§ **Instructions to follow**: Once you find the line in the listing below that contains "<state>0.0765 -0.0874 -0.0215", copy it and every following line exactly, stopping at the end.

§ **The data**:
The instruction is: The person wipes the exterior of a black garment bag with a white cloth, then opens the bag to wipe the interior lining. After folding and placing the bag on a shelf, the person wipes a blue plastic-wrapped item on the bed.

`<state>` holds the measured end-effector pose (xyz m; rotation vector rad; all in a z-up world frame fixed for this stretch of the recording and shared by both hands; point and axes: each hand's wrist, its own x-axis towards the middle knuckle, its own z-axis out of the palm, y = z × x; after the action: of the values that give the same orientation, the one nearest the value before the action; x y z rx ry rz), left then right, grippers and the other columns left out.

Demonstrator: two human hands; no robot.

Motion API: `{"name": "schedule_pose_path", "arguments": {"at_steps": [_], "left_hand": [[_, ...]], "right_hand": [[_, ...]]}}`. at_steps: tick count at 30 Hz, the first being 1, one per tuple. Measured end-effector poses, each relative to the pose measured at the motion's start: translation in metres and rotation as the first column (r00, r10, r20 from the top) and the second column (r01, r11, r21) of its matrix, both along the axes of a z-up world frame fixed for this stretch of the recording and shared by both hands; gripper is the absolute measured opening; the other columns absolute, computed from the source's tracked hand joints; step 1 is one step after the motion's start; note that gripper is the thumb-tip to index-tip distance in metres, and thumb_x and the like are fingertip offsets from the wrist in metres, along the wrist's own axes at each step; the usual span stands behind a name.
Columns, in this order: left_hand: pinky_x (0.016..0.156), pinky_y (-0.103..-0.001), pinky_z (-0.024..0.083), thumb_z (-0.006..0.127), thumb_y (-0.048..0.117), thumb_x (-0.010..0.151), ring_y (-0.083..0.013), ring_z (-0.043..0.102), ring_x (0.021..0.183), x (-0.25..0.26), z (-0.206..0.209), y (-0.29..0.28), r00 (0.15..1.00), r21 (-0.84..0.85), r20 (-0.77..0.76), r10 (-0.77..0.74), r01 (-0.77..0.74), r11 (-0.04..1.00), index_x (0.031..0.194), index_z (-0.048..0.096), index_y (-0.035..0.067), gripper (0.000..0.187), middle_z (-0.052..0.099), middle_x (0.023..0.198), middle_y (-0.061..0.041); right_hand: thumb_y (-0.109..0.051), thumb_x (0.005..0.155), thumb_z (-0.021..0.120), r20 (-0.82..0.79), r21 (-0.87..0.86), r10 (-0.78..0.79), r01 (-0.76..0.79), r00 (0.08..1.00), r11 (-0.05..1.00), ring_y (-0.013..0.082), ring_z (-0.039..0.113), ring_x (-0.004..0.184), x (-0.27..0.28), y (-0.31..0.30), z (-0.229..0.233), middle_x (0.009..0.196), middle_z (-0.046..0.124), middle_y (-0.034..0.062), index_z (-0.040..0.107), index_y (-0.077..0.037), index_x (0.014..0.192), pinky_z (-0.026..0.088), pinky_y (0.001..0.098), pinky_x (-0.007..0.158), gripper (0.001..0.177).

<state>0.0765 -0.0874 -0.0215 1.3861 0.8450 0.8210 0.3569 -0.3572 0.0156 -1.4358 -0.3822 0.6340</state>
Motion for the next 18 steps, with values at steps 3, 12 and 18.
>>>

§ **Written reply**:
<state>0.0765 -0.0874 -0.0215 1.3861 0.8450 0.8210 0.3569 -0.3572 0.0156 -1.4358 -0.3822 0.6340</state>
Motion for the next 18 steps, with values at steps 3, 12 and 18.
>>>

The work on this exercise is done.